Anyway, there’s some question as to whether Jorg is entirely responsible for his actions, but that question is properly raised far too late to save the book. Antiheroes work when they’re charming or badass or (preferably) both. Some kind of moral code is helpful but not necessarily required. Fiction abounds with rogues and thieves and assassins and even psychopaths who nevertheless win over the audience. The problem here is, Jorg is about as charming as the Hanta virus, nor is he particularly badass (save for the preposterous and poorly-paced climax, in which his plan boils down to “Imma be super cool and deadly then boy I hope I get really lucky,” in fact the best thing that can be said about the climax is that it’s mercifully brief), and Lawrence’s occasional attempts to convince the audience to at least sympathize with his protagonist are unsuccessful.
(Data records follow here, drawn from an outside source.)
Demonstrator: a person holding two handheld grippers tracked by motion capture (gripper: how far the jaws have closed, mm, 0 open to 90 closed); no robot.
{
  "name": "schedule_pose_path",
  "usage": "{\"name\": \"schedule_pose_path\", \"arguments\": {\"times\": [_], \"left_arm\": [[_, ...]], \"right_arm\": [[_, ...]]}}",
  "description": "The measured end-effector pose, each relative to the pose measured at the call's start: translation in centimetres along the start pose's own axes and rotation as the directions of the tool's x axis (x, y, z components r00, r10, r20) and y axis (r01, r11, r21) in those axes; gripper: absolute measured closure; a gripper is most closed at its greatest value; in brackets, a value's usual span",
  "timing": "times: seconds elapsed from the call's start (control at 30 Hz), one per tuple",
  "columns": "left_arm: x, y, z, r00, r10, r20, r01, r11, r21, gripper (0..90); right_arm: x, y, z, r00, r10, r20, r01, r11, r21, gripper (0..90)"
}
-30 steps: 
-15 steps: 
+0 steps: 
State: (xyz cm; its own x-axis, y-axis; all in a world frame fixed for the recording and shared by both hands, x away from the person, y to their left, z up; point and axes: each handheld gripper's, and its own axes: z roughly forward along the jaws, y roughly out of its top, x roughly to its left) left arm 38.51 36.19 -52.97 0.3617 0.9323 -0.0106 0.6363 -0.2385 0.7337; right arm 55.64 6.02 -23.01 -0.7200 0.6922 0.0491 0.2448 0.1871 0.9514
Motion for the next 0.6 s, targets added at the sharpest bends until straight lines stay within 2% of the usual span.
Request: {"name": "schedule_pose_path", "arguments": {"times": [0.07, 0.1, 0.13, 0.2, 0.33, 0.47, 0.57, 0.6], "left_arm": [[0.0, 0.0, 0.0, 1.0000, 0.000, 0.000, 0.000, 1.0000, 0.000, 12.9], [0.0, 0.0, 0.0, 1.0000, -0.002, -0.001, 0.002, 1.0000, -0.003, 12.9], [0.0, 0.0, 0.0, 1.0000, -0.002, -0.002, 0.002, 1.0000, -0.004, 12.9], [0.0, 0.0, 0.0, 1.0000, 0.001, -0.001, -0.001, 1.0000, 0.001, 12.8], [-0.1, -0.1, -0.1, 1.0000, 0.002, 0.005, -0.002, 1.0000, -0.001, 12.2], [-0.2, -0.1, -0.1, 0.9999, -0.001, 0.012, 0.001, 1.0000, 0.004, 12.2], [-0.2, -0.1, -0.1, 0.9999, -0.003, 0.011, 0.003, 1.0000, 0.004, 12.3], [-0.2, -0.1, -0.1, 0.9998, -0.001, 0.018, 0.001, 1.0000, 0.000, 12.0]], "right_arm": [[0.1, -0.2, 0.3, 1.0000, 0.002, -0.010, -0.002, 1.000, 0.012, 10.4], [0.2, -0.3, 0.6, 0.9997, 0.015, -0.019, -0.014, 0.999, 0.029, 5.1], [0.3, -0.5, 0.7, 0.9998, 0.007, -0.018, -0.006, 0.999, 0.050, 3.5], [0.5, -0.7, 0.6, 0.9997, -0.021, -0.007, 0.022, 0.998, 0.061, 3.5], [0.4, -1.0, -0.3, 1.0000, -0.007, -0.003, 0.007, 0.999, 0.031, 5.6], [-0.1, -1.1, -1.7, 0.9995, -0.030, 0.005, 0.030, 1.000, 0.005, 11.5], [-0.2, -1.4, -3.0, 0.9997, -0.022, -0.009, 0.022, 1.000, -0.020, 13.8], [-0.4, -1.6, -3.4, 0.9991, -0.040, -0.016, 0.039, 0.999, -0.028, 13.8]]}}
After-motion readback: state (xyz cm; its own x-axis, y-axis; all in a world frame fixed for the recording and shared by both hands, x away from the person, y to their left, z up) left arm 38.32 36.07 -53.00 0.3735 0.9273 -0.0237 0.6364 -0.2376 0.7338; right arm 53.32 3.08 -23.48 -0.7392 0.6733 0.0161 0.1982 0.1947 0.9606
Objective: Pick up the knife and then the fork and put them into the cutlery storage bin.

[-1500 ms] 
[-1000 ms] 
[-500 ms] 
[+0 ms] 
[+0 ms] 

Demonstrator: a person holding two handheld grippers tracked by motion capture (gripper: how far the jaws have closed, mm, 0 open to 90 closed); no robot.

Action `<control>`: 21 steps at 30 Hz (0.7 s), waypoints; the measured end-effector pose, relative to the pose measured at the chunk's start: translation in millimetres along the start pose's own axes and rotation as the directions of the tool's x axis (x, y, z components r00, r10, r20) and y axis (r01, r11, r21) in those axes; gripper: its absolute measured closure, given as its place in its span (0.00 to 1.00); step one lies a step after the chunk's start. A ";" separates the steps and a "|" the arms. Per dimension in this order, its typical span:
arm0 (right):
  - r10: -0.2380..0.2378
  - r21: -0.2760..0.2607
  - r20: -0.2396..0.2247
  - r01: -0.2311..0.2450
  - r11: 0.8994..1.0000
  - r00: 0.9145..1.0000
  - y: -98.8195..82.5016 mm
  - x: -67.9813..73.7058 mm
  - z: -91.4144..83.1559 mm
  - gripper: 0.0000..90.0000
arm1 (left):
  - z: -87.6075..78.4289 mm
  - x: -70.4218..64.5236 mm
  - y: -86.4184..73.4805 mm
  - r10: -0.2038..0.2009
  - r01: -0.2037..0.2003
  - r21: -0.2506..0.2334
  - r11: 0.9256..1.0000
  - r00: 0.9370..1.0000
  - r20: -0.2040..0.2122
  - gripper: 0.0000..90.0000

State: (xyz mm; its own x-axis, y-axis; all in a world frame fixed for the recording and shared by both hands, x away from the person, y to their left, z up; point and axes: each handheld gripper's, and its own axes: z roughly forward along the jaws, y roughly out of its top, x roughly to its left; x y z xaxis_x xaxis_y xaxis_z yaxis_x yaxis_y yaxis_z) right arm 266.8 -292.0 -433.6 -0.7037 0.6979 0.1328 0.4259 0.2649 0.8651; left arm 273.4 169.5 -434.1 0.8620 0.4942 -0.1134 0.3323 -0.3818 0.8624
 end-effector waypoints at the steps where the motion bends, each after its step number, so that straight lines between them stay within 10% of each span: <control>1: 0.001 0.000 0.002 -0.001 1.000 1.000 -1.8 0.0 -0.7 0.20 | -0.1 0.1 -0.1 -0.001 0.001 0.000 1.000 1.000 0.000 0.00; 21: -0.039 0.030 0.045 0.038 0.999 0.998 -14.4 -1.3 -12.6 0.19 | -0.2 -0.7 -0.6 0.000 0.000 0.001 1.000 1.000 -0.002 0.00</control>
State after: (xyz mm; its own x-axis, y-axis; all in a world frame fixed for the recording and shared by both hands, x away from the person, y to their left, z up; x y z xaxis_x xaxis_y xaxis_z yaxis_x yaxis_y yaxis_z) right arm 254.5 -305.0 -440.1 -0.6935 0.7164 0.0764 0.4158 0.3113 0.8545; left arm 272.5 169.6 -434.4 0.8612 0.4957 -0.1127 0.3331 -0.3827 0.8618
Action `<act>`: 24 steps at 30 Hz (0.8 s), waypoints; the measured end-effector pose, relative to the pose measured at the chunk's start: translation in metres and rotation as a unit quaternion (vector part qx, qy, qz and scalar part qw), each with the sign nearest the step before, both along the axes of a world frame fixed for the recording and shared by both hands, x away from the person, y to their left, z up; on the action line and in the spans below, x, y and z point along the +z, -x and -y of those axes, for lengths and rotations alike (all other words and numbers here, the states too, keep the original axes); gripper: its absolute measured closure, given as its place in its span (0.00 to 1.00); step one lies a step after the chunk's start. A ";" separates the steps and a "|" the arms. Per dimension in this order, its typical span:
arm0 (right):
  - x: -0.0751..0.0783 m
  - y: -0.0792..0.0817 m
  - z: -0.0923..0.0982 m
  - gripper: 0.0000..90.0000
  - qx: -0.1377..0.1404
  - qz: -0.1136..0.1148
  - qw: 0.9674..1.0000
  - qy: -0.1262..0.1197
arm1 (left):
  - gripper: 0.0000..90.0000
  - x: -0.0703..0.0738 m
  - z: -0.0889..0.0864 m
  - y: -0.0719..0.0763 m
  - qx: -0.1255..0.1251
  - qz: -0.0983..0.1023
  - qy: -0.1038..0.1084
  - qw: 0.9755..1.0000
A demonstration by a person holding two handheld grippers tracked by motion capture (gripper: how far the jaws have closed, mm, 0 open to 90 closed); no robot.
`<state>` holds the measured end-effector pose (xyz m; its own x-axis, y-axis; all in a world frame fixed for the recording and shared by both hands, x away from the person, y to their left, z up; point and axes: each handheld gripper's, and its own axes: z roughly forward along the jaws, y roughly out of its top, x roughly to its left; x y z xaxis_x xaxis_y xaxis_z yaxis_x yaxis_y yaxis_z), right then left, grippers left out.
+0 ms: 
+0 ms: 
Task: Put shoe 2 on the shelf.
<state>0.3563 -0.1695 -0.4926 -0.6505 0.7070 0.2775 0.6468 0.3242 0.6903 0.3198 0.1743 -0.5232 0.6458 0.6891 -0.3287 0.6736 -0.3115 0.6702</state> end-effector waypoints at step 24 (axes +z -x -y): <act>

I almost certainly wouldn’t have finished the book were it not for the chance CBR gives me to gleefully eviscerate it on the internet. And I most certainly will not be reading the other books in the trilogy. Prince of Thorns reads like a really unkind parody of gritty fantasy, which I rather doubt was the author’s intent. There’s the kernel of a good idea here, but it’s buried under a mountain of bad ideas. Hell, the whole book is inept on a scale that I feel inadequate to convey. Maybe it’s just that I’ve read most of the good fantasy and thus have to settle for minor league talent while waiting for the new Martin or Novik or Rothfuss (yes, Rothfuss, despite my well-documented issues with him, as on his worst day he wouldn’t trust Lawrence to pick up his dry cleaning). I’ve read some iffy genre fiction over the last year, but even if a book isn’t particularly good, there will be elements of the story that I end up enjoying: the setting of The Hundred Thousand Kingdoms, the gender politics of 2312, the pure batshittery of Gun Machine. But I honestly cannot think of a single redeeming quality to Prince of Thorns, save that, should you find yourself in a survival situation, the pages will make excellent kindling.